#### [Exercise instructions]
This exercise calls for every line of the listing below that contains the word "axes".

#### [Dataset section]
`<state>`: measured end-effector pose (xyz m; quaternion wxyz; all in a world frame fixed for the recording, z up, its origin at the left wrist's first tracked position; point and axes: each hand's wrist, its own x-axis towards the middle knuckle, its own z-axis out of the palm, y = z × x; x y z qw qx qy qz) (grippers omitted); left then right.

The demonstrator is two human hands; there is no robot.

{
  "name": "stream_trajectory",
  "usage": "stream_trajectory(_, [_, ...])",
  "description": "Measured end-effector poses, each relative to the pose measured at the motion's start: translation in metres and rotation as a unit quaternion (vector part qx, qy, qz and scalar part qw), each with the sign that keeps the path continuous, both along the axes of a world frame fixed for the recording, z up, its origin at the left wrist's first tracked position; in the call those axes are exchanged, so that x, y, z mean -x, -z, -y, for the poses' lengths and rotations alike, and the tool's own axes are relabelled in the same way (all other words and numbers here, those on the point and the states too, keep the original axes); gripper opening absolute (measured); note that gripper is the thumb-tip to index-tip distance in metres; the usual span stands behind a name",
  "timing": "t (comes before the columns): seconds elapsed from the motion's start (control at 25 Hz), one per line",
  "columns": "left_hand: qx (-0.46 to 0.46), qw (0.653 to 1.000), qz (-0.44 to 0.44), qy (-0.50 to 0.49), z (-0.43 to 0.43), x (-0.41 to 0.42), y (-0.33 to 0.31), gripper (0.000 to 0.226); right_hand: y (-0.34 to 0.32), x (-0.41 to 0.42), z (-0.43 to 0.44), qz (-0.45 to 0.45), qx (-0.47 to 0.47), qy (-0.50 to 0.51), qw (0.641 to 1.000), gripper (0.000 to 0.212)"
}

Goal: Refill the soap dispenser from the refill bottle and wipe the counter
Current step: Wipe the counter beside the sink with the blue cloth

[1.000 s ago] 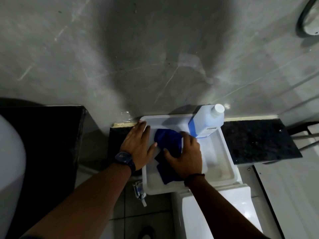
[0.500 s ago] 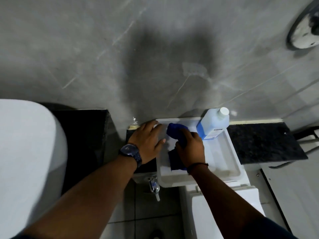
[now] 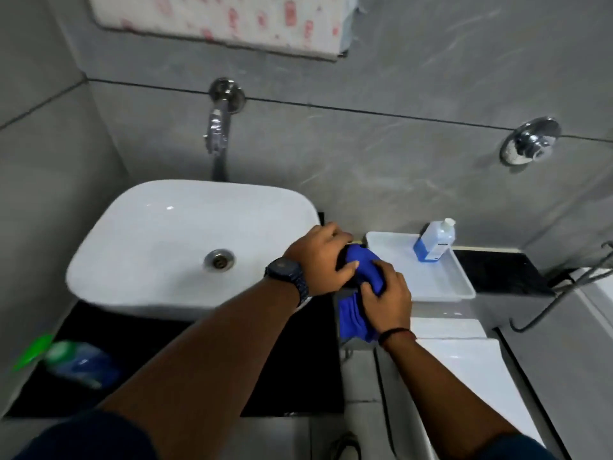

#### [Solution to the exercise]
`<state>`: measured end-effector pose (xyz m; quaternion wxyz; all in a world frame fixed for the recording, z up, its origin at the left wrist's first tracked position; point and axes: each hand's wrist, its own x-axis towards the middle knuckle, its own z-axis out of the palm, y = z × x; x y z qw qx qy qz) (grippers omitted); left then right.
  "description": "Measured end-effector poses, each relative to the pose measured at the motion's start: translation in metres and rotation as a unit quaternion (vector part qx, qy, qz and scalar part qw), each with the sign that keeps the path continuous, both along the axes of a world frame fixed for the recording, z up, its origin at the left wrist's first tracked position; in the call those axes are exchanged, so that x, y, z mean -x, -z, -y, for the poses' lengths and rotations alike, and the tool's own axes are relabelled in the same way (all other words and numbers here, those on the point and the states too, keep the original axes); gripper opening absolute (measured); note that gripper is the thumb-tip to index-tip distance in metres; the usual span stands behind a name",

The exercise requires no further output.